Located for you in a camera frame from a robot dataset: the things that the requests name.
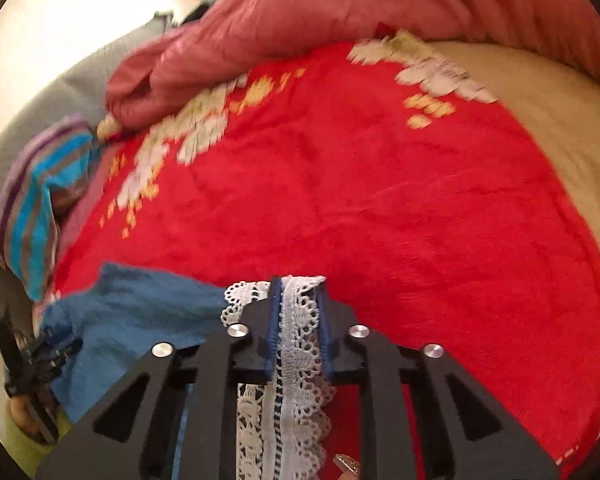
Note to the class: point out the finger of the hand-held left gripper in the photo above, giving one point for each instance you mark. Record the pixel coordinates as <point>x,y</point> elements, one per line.
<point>55,357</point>

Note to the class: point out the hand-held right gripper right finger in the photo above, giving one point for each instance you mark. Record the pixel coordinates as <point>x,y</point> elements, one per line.
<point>325,320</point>

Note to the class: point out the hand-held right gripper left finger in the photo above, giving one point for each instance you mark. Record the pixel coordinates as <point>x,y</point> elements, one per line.
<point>275,310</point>

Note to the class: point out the blue denim pants lace trim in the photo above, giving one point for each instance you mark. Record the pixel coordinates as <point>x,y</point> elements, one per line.
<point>145,310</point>

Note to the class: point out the person's left hand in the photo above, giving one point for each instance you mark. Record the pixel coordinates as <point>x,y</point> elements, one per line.
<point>25,412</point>

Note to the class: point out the person's right hand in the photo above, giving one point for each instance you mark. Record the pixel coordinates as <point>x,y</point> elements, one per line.
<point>347,464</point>

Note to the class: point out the green clothing of person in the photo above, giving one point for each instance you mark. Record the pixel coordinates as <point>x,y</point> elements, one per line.
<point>25,455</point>

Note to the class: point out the red floral blanket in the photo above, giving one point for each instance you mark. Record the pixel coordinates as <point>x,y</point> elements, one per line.
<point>380,210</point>

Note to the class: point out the pink quilted pillow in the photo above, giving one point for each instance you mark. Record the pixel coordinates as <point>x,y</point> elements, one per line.
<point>80,220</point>

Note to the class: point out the striped towel pillow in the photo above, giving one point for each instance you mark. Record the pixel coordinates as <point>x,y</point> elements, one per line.
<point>30,210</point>

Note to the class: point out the large grey quilted pillow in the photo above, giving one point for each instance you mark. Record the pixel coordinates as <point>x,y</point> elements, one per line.
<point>25,110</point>

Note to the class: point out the small grey quilted pillow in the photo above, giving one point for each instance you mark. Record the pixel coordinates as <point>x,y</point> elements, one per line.
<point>130,45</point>

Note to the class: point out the dark clothing pile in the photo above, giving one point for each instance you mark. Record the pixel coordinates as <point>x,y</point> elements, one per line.
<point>197,12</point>

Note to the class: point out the pink comforter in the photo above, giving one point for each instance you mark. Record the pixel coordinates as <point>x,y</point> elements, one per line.
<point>330,5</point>

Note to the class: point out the beige bed sheet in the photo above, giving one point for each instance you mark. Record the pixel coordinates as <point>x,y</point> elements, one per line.
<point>570,125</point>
-=-=-=-=-
• Task prompt: Where a line in the records above contains the word "grey", copy that line.

• Answer to the problem:
Note to the class: point out the large grey quilted pillow in the photo above, giving one point for each instance you mark. Record the pixel coordinates as <point>x,y</point> elements, one per line.
Note to the class: point out the small grey quilted pillow in the photo above, giving one point for each instance you mark. Record the pixel coordinates as <point>x,y</point> elements, one per line.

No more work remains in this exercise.